[Stored items]
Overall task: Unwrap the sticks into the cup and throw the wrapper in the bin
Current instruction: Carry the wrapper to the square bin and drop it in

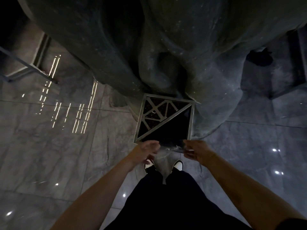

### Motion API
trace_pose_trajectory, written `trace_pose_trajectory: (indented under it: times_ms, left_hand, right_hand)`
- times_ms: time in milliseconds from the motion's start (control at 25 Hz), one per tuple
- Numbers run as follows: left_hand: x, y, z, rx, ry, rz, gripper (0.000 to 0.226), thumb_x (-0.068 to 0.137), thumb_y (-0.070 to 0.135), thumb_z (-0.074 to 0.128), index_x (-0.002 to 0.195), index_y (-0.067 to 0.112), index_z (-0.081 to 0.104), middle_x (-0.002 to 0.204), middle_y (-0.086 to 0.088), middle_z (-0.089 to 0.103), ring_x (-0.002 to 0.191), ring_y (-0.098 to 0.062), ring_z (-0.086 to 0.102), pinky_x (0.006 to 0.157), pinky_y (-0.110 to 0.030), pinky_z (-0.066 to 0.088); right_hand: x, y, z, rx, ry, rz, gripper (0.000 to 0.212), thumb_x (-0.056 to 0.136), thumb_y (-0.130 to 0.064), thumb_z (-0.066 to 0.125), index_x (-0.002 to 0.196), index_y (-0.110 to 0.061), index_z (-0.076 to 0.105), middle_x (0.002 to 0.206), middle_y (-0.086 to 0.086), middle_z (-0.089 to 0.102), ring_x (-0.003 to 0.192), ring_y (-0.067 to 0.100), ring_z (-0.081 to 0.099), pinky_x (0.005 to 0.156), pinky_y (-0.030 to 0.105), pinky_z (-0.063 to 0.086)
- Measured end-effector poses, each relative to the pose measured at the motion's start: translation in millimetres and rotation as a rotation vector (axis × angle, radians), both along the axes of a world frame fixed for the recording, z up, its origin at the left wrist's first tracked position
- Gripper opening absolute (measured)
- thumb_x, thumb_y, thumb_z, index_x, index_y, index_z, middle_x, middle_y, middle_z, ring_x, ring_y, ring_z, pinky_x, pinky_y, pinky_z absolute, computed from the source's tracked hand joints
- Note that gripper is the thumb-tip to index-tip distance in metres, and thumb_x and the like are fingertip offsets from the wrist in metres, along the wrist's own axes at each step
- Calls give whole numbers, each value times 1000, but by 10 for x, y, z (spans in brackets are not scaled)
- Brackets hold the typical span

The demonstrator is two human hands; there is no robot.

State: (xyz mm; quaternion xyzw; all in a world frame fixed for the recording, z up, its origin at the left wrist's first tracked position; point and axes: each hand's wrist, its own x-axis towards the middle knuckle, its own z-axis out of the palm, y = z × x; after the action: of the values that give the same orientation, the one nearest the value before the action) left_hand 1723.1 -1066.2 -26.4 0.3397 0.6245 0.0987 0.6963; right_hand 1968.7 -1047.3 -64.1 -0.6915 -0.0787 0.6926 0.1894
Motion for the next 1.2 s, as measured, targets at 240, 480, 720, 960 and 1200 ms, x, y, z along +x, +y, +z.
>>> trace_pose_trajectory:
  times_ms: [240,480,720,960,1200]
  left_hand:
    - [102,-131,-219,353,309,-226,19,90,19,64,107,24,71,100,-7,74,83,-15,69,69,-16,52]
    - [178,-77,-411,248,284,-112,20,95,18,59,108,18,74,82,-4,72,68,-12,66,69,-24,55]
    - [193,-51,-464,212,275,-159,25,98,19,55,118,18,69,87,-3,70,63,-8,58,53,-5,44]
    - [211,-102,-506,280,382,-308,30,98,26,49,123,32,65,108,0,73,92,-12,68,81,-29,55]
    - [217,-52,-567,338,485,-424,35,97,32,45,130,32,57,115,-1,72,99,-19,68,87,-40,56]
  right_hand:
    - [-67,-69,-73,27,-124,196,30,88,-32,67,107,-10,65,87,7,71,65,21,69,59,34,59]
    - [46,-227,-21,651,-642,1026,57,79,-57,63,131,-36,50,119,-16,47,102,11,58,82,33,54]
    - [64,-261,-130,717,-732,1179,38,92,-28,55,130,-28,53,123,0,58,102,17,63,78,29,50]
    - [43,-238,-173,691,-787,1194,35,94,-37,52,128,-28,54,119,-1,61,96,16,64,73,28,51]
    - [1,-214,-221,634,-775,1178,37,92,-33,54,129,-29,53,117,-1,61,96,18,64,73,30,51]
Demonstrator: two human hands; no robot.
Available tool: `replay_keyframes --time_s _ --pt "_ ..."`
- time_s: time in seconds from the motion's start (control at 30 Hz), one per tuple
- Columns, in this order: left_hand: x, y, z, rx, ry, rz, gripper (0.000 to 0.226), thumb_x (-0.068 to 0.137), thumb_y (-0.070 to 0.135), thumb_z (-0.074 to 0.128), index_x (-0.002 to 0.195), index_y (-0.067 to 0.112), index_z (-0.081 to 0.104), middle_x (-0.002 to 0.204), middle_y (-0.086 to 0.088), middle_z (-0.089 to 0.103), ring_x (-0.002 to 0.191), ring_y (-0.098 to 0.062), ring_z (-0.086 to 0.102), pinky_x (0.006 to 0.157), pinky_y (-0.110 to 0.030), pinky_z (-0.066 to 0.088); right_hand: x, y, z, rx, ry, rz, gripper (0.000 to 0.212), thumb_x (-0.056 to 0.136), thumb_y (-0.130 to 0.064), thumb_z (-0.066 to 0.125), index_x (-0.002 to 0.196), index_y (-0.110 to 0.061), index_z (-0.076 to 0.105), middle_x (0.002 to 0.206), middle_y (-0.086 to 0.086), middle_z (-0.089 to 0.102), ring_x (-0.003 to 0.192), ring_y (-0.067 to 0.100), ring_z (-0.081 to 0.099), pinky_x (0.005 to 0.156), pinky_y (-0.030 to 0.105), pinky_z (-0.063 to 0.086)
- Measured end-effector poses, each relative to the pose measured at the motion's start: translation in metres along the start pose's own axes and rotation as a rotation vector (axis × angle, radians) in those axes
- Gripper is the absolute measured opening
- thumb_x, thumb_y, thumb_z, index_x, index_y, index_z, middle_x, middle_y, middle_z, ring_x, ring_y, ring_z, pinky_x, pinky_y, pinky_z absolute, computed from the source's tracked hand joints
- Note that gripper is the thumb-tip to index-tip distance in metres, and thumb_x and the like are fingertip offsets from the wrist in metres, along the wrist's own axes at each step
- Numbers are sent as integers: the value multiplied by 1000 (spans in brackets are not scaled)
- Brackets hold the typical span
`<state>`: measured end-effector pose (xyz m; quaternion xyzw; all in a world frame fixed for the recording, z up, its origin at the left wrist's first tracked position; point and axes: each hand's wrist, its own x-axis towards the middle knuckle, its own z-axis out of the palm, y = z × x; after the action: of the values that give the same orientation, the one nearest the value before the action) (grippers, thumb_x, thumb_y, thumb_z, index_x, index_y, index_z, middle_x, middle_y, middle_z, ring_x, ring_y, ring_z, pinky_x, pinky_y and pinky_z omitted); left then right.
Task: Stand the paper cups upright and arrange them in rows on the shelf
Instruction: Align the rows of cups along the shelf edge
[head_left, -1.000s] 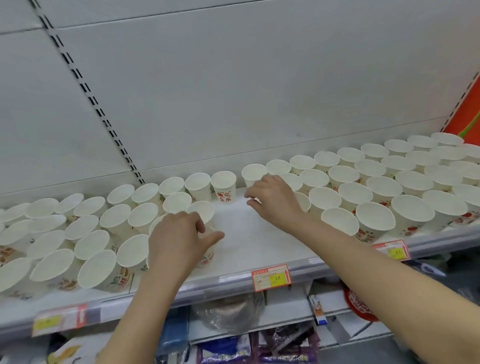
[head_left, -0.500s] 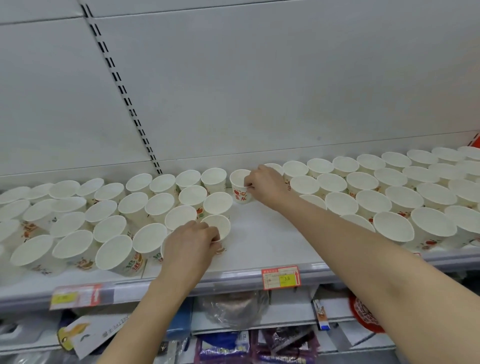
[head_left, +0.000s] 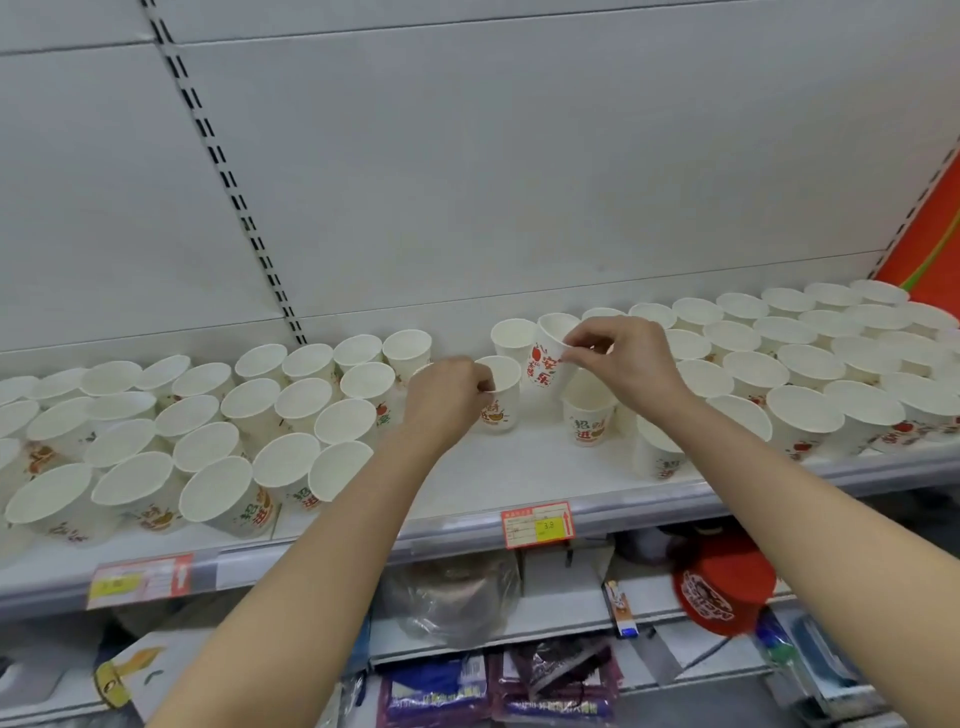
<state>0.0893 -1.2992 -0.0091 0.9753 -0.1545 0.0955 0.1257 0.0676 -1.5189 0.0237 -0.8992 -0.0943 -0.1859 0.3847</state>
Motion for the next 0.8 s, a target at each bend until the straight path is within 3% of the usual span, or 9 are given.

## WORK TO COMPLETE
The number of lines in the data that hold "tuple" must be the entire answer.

## YOUR SOLUTION
2